* [Task goal] All lines of the material below that include the string "white" are to be copied.

* [Records for the exercise]
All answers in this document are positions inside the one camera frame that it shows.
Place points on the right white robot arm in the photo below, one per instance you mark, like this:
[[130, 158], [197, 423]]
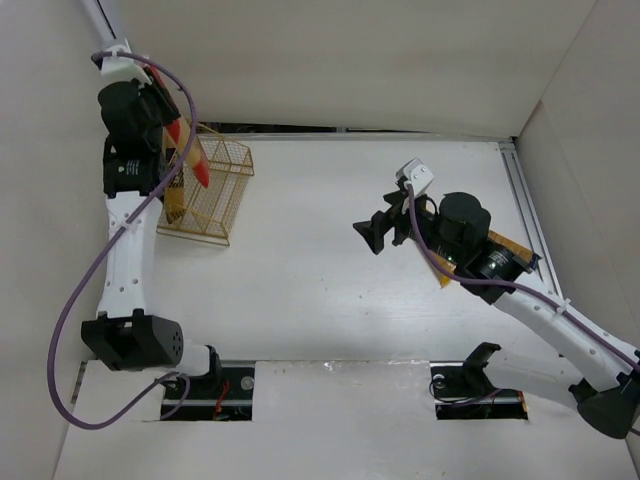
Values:
[[591, 372]]

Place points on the yellow wire mesh basket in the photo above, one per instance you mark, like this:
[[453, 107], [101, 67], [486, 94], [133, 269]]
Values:
[[211, 212]]

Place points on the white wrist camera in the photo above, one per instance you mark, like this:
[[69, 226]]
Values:
[[122, 69], [414, 174]]

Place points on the yellow spaghetti bag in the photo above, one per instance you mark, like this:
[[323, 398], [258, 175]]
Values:
[[440, 272]]

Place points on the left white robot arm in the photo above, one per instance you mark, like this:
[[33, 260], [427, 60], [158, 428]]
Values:
[[127, 333]]

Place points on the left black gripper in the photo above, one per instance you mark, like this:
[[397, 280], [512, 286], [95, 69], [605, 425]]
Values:
[[163, 107]]

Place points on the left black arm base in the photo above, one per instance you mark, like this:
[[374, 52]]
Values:
[[226, 398]]

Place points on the blue patterned spaghetti bag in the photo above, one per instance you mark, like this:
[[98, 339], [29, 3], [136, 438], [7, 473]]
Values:
[[515, 247]]

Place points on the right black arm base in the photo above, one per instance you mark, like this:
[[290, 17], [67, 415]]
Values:
[[462, 391]]

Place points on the navy label spaghetti bag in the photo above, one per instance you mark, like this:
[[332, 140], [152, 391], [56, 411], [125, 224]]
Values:
[[174, 198]]

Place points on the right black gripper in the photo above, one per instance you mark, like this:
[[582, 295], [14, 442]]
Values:
[[398, 220]]

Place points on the red spaghetti bag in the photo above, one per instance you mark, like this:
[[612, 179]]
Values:
[[179, 133]]

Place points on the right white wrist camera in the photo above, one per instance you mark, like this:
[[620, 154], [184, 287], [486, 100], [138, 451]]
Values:
[[414, 174]]

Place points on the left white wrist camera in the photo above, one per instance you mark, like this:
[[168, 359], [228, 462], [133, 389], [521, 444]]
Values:
[[122, 69]]

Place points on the aluminium rail right edge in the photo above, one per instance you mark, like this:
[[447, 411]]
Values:
[[529, 218]]

* [Exercise answer]
Place points on the right white robot arm in the photo below, one per instance you mark, like this:
Place points on the white wrist camera in the photo above, one per instance you mark, like this:
Place points on the left white robot arm in the photo above, one per instance you mark, like this:
Place points on the right white wrist camera in the photo above, one per instance you mark, like this:
Place points on the left white wrist camera in the photo above, one per instance you mark, like this:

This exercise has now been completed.